Concepts and Schemes for the Re-engineering of Physical Protein Modules: Generating Nanodevices via Targeted Replacements with Constrained Amino Acids
Physically building complex multi-molecular structures from naturally occurring biological macromolecules has aroused a great deal of interest. Here we focus on nanostructures composed of re-engineered, natural 'foldamer' building blocks. Our aim is to provide some of the underlying concepts and schemes for crafting structures utilizing such conformationally relatively stable molecular components.
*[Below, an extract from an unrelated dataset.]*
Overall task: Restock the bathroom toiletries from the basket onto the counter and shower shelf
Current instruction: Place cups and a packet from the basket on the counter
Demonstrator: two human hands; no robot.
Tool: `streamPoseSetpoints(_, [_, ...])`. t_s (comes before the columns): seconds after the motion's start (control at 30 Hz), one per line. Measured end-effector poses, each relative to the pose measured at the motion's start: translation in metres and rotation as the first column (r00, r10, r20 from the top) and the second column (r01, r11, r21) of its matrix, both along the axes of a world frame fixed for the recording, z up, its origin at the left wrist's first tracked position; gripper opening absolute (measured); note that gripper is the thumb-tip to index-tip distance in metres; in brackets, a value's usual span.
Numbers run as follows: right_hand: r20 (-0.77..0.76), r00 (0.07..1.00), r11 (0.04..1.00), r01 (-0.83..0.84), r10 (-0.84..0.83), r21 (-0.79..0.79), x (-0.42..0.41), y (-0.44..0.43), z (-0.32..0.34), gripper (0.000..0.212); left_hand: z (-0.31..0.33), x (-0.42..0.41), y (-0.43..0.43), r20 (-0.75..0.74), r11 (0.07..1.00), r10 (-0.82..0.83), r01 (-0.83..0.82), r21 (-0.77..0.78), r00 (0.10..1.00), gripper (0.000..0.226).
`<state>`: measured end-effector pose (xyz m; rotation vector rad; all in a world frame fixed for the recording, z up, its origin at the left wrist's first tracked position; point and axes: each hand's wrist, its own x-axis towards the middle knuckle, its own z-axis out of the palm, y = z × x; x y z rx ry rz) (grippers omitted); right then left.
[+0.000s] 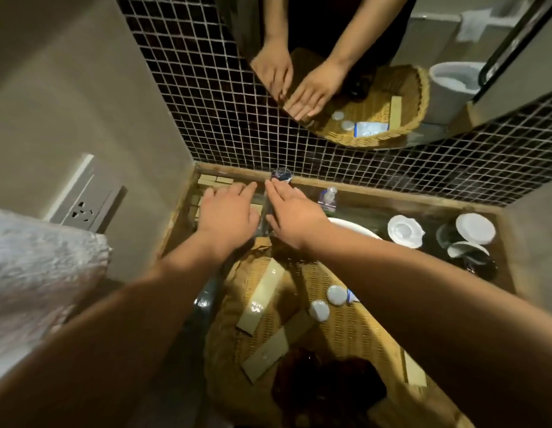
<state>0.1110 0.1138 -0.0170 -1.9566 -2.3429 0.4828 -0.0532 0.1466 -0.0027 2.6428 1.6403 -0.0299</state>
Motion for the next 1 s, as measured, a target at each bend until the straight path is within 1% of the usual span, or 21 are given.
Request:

We describe how, via chemical biology strategies, it is further possible to chemically manipulate the foldamer building blocks toward specific shape-driven structures, which in turn could be used toward potential-designed functions. We outline the criteria in choosing candidate foldamers from the vast biological repertoire, and how to enhance their stability through selected targeted replacements by non-proteinogenic conformationally constrained amino acids. These approaches combine bioinformatics, high performance computations and mathematics with synthetic organic chemistry. The resulting artificially engineered self-organizing molecular scale structures take advantage of nature's nanobiology toolkit and at the same time improve on it, since their new targeted function differs from that optimized by evolution. The major challenge facing nanobiology is to be able to exercise fine control over the performance of these target-specific molecular machines. PMID: 16582465 [PubMed - indexed for MEDLINE]
Zheng, Jie, "Concepts and Schemes for the Re-engineering of Physical Protein Modules: Generating Nanodevices via Targeted Replacements with Constrained Amino Acids" (2006). Chemical and Biomolecular Engineering Faculty Research. 255.